- **Aim of the task**: Each line of the listing that includes the string "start" is to be identified and copied.

- **Data below**:

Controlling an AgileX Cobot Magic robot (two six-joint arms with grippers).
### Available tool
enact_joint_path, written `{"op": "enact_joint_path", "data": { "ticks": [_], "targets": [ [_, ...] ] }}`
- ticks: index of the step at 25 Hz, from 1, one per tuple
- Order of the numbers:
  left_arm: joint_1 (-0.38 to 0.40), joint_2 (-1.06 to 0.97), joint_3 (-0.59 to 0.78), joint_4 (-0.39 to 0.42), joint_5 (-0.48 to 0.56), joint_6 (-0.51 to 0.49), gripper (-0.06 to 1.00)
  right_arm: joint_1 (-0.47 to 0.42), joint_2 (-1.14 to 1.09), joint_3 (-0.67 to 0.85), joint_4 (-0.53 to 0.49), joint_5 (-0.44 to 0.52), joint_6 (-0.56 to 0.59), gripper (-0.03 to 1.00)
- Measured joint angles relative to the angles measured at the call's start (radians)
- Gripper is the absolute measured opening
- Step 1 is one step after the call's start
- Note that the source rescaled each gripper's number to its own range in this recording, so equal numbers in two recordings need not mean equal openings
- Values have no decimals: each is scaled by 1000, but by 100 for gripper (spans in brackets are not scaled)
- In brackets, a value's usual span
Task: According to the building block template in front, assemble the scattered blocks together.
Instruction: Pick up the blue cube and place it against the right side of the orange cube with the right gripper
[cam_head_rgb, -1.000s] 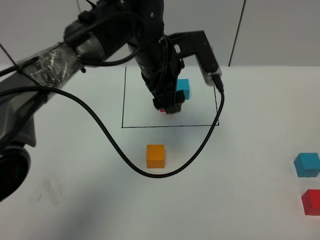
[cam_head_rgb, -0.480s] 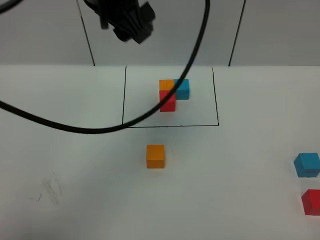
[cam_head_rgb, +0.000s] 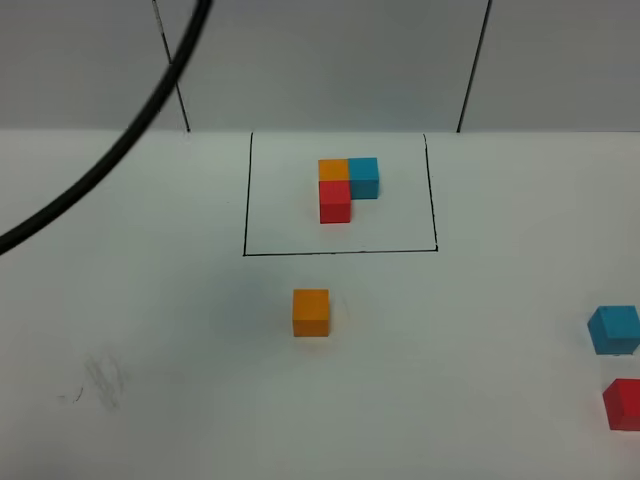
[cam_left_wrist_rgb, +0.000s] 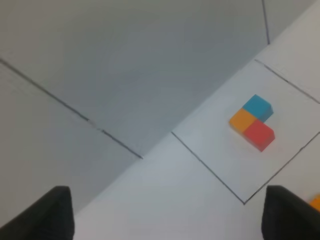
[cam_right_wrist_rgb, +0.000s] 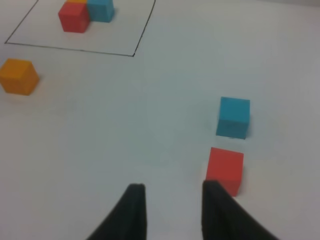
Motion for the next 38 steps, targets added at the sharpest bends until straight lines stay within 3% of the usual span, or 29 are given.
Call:
{"op": "enact_joint_path", "data": {
  "ticks": [8, 14, 18, 21, 27, 32, 38],
  "targets": [
    [0, -390, 417, 171, 0, -63, 99, 0, 0, 0, 0, 0, 0, 0],
    [0, -702, 599, 206, 0, -62, 99, 0, 0, 0, 0, 0, 0, 0],
    [13, -840, 619, 111, 0, -60, 99, 0, 0, 0, 0, 0, 0, 0],
    [67, -901, 642, 22, 0, -13, 99, 0, 0, 0, 0, 0, 0, 0],
    [309, -999, 765, -140, 0, 116, 99, 0, 0, 0, 0, 0, 0, 0],
    [445, -1123, 877, -272, 0, 97, 99, 0, 0, 0, 0, 0, 0, 0],
    [529, -1291, 1058, -320, -20, 12, 99, 0, 0, 0, 0, 0, 0, 0]
  ]
}}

- **Written response**:
- Measured joint angles relative to the angles measured at the call's start (radians)
- Step 1 is one step after the call's start

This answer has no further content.